Further still, with dye inks, the light cyan and magenta inks are much
more fugitive than the full dye load inks, because, in part, the dye
itself helps to protect the dye below it from fading. When the dyes are
highly dilute and therefore very light in color, they fade much more
rapidly that similar dots of full dye load.

Just as you quote your experience, I will quote mine. I own and use six
different Epson printers, all CMYK models, and have gone through quite a
few cartridges in the last nine years. They are mainly used for
photographic image production, and I would say my images are variable
and typical in subject matter. I actually remove the ink left over in
the cartridges prior to refilling them. My empirical tests based upon
first use Epson and other cartridges are that typically, the yellow runs
out first, followed by magenta and then cyan, unless I have been
printing an abundance cyan skies. However, although there is a pattern
to the inks running out, the amount of cyan and magenta ink left when
the yellow runs out, is on average only 5-15% of the cartridge capacity.

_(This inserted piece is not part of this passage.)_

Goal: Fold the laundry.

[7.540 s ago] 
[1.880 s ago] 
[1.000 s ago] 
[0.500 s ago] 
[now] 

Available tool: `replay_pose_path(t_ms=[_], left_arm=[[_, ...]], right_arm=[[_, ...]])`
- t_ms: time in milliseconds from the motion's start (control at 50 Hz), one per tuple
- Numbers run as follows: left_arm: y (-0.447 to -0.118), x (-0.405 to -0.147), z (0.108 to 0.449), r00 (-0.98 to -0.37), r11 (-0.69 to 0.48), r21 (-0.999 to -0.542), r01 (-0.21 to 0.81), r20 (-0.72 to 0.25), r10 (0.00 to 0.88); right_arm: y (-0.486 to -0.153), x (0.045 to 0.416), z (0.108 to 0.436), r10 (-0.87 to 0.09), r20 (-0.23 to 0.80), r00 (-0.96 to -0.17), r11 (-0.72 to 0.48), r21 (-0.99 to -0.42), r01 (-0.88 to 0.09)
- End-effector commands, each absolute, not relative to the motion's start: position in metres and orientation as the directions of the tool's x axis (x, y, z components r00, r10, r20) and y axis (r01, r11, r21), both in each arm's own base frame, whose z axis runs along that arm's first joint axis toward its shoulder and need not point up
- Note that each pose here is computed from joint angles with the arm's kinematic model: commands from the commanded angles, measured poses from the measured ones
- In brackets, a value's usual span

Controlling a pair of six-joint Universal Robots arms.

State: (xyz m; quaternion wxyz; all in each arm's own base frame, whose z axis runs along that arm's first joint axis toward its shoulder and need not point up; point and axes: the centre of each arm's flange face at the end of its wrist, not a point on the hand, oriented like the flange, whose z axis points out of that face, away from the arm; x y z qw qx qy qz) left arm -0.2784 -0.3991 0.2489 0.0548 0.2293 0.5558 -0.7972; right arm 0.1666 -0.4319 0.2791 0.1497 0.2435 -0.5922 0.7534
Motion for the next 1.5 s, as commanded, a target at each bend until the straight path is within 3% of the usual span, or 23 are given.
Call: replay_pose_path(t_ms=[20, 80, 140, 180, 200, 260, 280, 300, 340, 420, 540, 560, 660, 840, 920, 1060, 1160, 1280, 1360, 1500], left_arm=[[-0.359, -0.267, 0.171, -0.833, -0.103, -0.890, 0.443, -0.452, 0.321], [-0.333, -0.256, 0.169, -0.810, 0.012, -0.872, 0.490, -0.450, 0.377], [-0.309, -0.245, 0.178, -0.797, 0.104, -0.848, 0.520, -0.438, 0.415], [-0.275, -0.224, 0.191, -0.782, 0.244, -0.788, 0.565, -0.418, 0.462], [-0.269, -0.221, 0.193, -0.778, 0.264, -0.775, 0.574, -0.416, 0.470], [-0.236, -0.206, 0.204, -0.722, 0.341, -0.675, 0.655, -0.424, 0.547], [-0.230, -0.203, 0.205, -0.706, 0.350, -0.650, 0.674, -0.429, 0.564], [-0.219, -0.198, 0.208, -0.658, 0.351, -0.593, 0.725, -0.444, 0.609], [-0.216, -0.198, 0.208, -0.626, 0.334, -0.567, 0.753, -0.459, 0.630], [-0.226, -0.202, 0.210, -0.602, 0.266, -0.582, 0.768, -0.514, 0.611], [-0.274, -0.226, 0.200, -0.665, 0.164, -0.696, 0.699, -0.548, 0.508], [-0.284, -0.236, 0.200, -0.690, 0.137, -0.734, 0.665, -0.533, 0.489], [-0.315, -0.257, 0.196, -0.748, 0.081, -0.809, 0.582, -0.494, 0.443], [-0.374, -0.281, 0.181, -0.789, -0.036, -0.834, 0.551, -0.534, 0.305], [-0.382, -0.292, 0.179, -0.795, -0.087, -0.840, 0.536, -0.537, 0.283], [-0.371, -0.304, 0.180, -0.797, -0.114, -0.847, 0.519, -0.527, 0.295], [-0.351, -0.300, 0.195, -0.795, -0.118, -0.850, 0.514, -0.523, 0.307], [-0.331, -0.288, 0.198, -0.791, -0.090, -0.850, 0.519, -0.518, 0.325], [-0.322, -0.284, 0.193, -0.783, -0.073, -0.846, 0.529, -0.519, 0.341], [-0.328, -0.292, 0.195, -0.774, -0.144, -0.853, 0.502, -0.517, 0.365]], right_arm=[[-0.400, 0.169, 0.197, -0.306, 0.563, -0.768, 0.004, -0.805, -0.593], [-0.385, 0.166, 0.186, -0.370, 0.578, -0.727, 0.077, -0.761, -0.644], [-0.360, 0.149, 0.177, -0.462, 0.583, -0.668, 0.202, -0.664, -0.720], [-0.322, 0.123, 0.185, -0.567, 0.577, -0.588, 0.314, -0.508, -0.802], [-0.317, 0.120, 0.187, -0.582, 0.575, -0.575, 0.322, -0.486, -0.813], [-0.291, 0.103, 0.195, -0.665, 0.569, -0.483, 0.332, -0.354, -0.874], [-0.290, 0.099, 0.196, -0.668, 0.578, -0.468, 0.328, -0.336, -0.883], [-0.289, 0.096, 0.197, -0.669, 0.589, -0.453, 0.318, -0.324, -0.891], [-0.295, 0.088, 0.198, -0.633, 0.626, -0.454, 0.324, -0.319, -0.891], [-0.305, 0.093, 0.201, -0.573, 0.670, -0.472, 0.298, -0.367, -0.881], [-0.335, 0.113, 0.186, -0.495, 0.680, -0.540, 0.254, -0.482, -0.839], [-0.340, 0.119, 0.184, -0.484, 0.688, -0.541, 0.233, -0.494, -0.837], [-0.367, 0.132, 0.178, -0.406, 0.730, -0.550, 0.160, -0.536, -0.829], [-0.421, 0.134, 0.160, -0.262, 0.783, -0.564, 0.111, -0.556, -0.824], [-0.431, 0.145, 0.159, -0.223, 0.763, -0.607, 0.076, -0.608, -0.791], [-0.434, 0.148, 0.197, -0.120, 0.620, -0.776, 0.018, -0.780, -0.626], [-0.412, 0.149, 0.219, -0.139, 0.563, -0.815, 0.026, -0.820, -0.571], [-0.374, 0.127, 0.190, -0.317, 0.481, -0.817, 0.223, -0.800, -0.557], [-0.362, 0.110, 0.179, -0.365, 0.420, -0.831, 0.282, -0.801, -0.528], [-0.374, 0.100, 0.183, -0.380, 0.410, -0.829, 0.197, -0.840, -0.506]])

In fact, I tried an experiment at one point where I reinstalled the same
cartridge which had run out of yellow ink, and allowed it to go through
an initiation purge process, and the magenta ran out by the end of that
purge, and the cyan soon after, meaning very little ink was left in the
other two colors.

I cannot predict how other people's image subject matter may alter their
ink consumption, in terms of colors, but under average conditions, the
colors in a tri-color cartridge will tend to run out at nearly the same
time.

And, by the way, I too have been using color inkjet printers for a
rather long time, in fact, since Epson started making them. I still use
two 2nd generation printer (the Stylus Color Pro and Pro XL) which were
upgraded from the original Stylus Color.

Art
 
K

Kaiser

I tend to agree with you Art. My CX6400 uses the individual color cartridges
fairly evenly, also they are more expensive to replace than the Tri-color
cartridge that was in the CX3200. I often wonder if I made the right choice
when I upgraded from the CX3200 to CX6400.

Kaiser
 
A

Arthur Entlich

Kaiser said:
I tend to agree with you Art. My CX6400 uses the individual color cartridges
fairly evenly, also they are more expensive to replace than the Tri-color
cartridge that was in the CX3200. I often wonder if I made the right choice
when I upgraded from the CX3200 to CX6400.

Kaiser

The main advantage, if it is so for you, to the CX6400 versus the CX3200
is that it uses Durabrite inks, which are pigmented versus the CX3200's
dye based. What this affords you is longer lasting images, use of
certain other paper substrates, and a waterproof result even with plain
paper. Other than that, I'm not sure the advantages are that significant.